Intentó de verdad mantenerse despierta, para hacerle compañía, pero sus pesados párpados la traicionaron. En ocho o nueve minutos, ya estaba profundamente dormida en sus brazos.
En cuanto su respiración se estabilizó, Damian cogió una manta y se la colocó con delicadeza sobre ella. Ella no se movió.
Mantuvo la mirada fija en la pantalla durante otros veinte minutos antes de alargar suavemente la mano y rozarle el brazo. La llamó por su nombre dos veces, pero ella dormía profundamente.
En silencio, sacó de su bolsillo tres medidores de anillos, cada uno de ellos del tamaño aproximado de sus dedos.
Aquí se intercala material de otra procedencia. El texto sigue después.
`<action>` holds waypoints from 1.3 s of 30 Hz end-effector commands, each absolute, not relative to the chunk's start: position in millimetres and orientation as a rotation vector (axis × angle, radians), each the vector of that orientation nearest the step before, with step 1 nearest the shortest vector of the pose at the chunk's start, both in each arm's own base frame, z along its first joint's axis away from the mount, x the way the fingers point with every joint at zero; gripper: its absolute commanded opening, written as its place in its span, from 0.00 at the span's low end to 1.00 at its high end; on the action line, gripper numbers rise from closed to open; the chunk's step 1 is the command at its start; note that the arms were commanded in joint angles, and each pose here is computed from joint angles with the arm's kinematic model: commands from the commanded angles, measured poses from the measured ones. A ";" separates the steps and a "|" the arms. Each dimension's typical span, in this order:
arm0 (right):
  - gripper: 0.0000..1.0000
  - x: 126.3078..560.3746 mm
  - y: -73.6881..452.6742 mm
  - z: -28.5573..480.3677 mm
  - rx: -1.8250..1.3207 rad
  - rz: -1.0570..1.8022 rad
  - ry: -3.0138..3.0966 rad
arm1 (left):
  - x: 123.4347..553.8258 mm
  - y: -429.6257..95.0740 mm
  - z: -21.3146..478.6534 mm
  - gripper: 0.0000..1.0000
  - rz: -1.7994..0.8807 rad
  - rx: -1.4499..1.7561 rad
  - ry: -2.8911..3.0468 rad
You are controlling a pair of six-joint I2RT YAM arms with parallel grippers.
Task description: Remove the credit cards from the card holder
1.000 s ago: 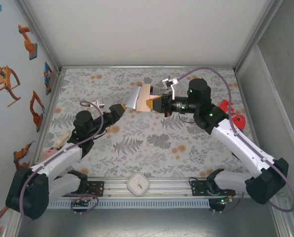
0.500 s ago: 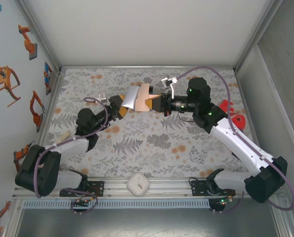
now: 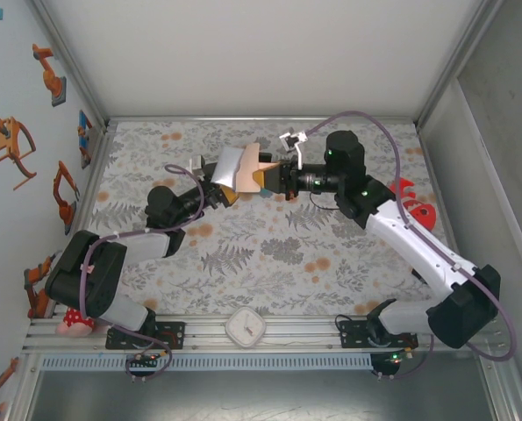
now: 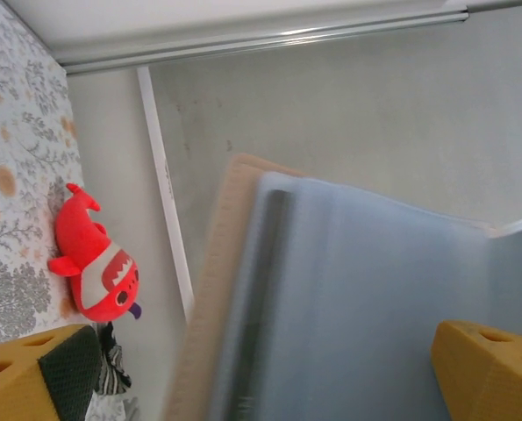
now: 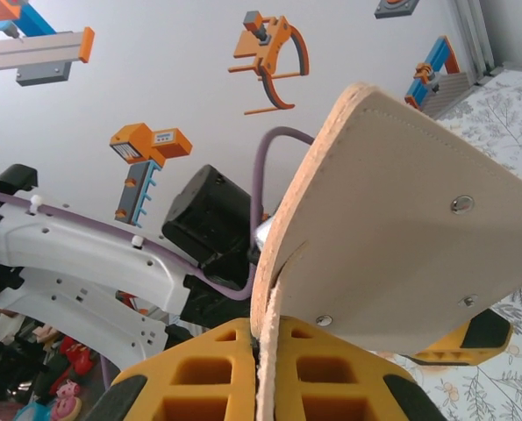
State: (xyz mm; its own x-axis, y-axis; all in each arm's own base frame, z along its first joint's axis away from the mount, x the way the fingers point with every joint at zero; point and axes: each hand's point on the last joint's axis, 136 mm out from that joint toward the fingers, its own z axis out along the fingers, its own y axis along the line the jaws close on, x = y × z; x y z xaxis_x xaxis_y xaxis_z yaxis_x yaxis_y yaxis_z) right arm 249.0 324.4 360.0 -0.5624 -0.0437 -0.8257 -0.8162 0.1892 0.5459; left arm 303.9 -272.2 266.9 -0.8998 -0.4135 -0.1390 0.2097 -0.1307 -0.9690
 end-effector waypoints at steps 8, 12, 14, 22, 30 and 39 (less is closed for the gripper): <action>0.00 255.1 323.5 361.2 -0.829 1.368 1.743 | 285.9 -270.9 310.8 1.00 -2.138 -0.090 1.618; 0.00 259.4 311.1 347.2 -0.779 1.288 1.808 | 283.9 -268.5 314.7 0.91 -2.127 -0.078 1.601; 0.00 262.7 305.7 338.0 -0.752 1.251 1.851 | 282.9 -268.3 315.5 0.86 -2.127 -0.073 1.599; 0.00 267.4 294.3 312.0 -0.690 1.165 1.958 | 285.1 -268.3 311.1 0.74 -2.117 -0.080 1.606; 0.00 267.3 293.2 305.3 -0.681 1.161 1.972 | 284.4 -268.8 308.6 0.50 -2.064 -0.053 1.632; 0.00 257.1 303.4 319.5 -0.726 1.286 1.897 | 270.8 -262.1 272.5 0.10 -1.511 0.020 2.007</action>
State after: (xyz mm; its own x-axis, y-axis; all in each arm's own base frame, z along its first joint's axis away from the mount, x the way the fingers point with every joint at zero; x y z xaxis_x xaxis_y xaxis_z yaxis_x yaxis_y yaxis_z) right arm 262.7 299.3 302.6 -0.6151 -0.0820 -0.7842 -0.7368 0.4139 0.5346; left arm 280.6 -267.1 285.1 -0.8494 -0.4125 -0.3293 0.3104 0.1142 -0.9437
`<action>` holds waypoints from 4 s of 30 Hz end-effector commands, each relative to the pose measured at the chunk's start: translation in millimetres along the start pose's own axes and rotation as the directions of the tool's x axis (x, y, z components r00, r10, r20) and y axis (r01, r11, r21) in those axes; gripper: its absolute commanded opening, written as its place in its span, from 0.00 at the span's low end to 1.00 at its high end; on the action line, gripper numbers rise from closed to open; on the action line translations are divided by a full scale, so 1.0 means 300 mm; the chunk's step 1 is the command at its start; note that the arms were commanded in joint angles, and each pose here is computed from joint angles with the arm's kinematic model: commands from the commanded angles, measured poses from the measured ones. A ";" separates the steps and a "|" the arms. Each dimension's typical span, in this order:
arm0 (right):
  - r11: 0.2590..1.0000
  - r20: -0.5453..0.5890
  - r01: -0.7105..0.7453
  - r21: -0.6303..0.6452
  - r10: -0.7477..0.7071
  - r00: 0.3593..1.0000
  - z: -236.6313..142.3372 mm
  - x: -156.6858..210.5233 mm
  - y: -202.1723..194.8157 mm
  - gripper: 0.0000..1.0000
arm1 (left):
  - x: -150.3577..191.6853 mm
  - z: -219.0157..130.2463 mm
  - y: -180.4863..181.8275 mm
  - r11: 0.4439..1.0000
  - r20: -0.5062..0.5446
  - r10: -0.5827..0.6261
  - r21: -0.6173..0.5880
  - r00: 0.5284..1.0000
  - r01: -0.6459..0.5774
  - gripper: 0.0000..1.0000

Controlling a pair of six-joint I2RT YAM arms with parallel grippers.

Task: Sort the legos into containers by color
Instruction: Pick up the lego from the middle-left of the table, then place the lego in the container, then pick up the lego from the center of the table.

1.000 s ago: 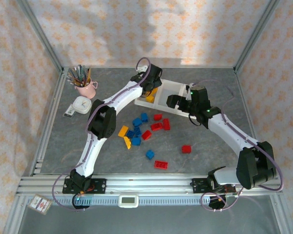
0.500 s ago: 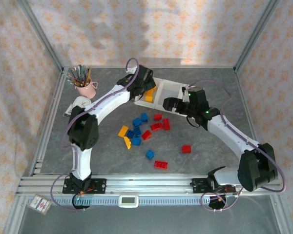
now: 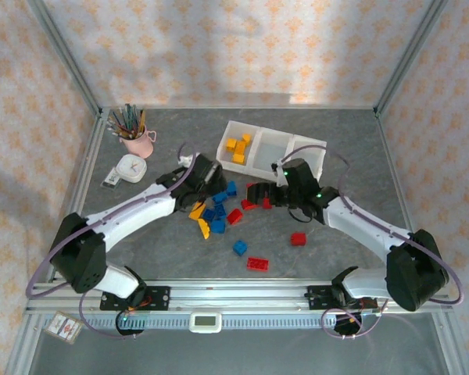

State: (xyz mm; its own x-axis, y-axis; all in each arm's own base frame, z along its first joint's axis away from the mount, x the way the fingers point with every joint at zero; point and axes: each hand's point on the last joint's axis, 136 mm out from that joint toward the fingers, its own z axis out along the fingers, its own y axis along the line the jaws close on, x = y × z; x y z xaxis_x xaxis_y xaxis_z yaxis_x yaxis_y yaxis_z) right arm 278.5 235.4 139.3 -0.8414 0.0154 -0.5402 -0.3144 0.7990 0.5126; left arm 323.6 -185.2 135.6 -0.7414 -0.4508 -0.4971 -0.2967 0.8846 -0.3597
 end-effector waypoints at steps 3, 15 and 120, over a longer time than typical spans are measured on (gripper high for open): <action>0.998 -0.022 0.041 -0.043 -0.042 0.999 0.004 0.076 0.055 1.00 | 0.131 -0.029 0.148 0.995 -0.048 -0.026 -0.093 0.999 0.022 0.79; 0.999 -0.046 0.024 -0.036 -0.025 0.999 0.044 0.145 0.057 1.00 | 0.283 0.018 0.261 0.989 -0.128 -0.024 -0.151 0.992 0.005 0.67; 0.999 0.030 0.040 0.036 -0.041 0.999 0.014 -0.016 0.048 1.00 | -0.065 -0.022 0.146 0.992 0.054 0.110 -0.064 0.992 -0.106 0.58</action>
State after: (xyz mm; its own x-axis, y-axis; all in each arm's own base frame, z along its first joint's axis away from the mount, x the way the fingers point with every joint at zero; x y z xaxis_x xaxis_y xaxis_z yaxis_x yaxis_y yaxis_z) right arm 287.8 249.1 158.7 -0.8011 0.0031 -0.5985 -0.3521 0.8061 0.4756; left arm 339.8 -148.1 146.2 -0.7257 -0.3295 -0.6040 -0.2092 0.9420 -0.2625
Una vez que se aseguró de que no estuvieran demasiado fríos al tacto, se los fue colocando con cuidado uno tras otro, con el corazón latiéndole con fuerza por los nervios mientras le medía el dedo anular en menos de dos minutos.
Convencido de que ella seguía profundamente dormida, apagó la tele y la cogió con delicadeza, llevándola al dormitorio.
En el momento en que la acostó en la cama, ella abrió los ojos de un golpe.
—Duerme —murmuró Damian mientras la arropaba.
A ella le costaba mantener los ojos abiertos. Al sentir el colchón debajo de ella, preguntó aturdida: —¿Por qué me has traído aquí?
—He terminado de adelantarlo todo —dijo Damian sin perder el ritmo.
Nina se incorporó lentamente y se frotó los ojos, todavía medio dormida.
Damian la miró con expresión desconcertada. «¿Qué te pasa?».
«Tengo que lavarme los dientes después de beber zumo», murmuró ella, con la cabeza aún pesada.
Damian la acompañó al baño.
El chorro de agua fría en la cara la devolvió a la realidad, poco a poco. Mientras se miraba en el espejo —con el rostro recién lavado y sin apenas signos de cansancio—, una leve punzada de frustración le atravesó el pecho.
Al principio, Nina había interpretado la sugerencia de Damian de pasar la noche en un hotel como una señal de que por fin estaría dispuesto a tener relaciones íntimas antes de casarse. Pero, al parecer, se había hecho una idea demasiado optimista.